In classic PBX's the telephone stations are more static and any moves
and changes are more hardwired and the changes are sent to the Telco
(PS/ALI) database. In VoIP the users are much more mobile. They can pick
up their Telephone (VoIP device) go somewhere else and plug into a
network jack and call 911. Now imagine this person having his SIP phone
in IOWA talking to the the telephone switch in New York via VPN and
dialing 911. The call will go to NYPD.

There is an organization called NENA that creates guidelines for 911
which most PBX vendors follow. The VoIP issue and 911 is a very big
issue and no one has an absolute solution (even though some claim they
do). The problem is really discovery of phone devices on the network end
points(which end switch and port they are plugged into, gets worse with
wireless).

The 911 issue is very real for large installations. For smaller ones
make sure you put an analog phone at the line coming from the CO or have
a single POTS line (usually a FAX line) to use in an emergency. As far
as dial tone, yes, even the big PBX's fail but they have 99.999% (at
least they claim?) uptime. The cheaper PC you provide the more failures.

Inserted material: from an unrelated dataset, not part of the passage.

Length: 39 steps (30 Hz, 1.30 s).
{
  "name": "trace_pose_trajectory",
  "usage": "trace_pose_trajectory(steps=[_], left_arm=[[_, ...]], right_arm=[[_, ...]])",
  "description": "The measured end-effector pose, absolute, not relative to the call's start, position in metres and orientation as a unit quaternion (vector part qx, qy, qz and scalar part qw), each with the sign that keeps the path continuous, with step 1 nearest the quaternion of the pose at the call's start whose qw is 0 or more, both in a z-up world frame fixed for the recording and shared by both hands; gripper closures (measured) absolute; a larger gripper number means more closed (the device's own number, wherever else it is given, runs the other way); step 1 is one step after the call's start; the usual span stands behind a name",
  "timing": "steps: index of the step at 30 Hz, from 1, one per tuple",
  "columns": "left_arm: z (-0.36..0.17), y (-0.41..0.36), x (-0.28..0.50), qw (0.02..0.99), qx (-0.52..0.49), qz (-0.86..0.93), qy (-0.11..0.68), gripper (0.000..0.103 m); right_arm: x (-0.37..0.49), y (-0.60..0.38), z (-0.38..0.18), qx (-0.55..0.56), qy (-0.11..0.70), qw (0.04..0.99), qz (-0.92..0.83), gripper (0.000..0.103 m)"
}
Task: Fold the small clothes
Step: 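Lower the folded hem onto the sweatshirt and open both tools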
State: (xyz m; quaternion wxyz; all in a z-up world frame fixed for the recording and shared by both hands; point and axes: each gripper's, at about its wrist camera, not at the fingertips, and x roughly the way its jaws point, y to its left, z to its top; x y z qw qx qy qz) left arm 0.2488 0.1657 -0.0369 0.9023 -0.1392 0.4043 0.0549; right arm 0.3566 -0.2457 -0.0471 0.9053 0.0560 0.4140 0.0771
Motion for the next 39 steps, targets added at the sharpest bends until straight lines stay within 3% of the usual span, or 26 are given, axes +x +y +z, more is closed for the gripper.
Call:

In one company we put an enhanced 911 system and in the first week a
persons life was saved because of it. 

Don't take 911 lightly, its to save lives not to save law suits.

Thank you.

Phil Menico 


-----Original Message-----
From: asterisk-users-admin at lists.digium.com
[mailto:asterisk-users-admin at lists.digium.com] On Behalf Of Terence
Parker
Sent: Tuesday, January 06, 2004 12:43 PM
To: asterisk-users at lists.digium.com
Subject: Re: [Asterisk-Users] 911 and lawsuits


It's just as well that here in Hong Kong employers don't have to worry
about being sued by their staff tripping over their own laces ; or
microwave oven manufacturers getting sued by old ladies drying off their
poodle ; or supermarket owners getting sued by stupid customers who trip
over their own kids. In most countries cases such as these would be
thrown out the minute they are filed.

Of course, these are slight exaggerations insofar as asterisk is
concerned - because being able to dial 911 (or 999 as it is in this part
of the world) is a much more 'genuine' problem. But nonetheless, it
should be the responsibility of the implementor of such a system to
ensure that there are adequate measures taken against system failure -
such as UPS, or even a primitive analogue phone line somewhere in the
home/office.

Though I cannot possibly comment regarding 'fear of being prosecuted',
simply because I have no reason to fear (i'm not under jurisdiction of a
ridiculous judicial system) - I would say that it is a huge shame that a
group of people all with the common goal of contributing towards free
software projects such as this should even have to worry about things
such as lawsuits.

If there are people out there who have problems with asterisk, I suggest
they just don't use it. To go as far as suing - that is just taking the
piss! (sorry, can't think of equivalent non-British term).

Terence


> > Just curious if any of the Asterisk installers are doing anything
special
> > to protect themselves from a possible lawsuit caused by 911 failure 
> > during a Asterisk/computer crash?
> >
> > I realize that any traditional PBX or even a phone line can fail 
> > but, anything running on a computer is probably going to be less 
> > reliable than most PBXs.
>
> What do you think most PBXs are? Maybe not a x86, but it is a 
> computer.
>
> > Anybody requiring customers to acknowledge and sign any kind of 
> > waiver?  Just the legal fees of defending yourself in a lawsuit 
> > could sink most Asterisk installers.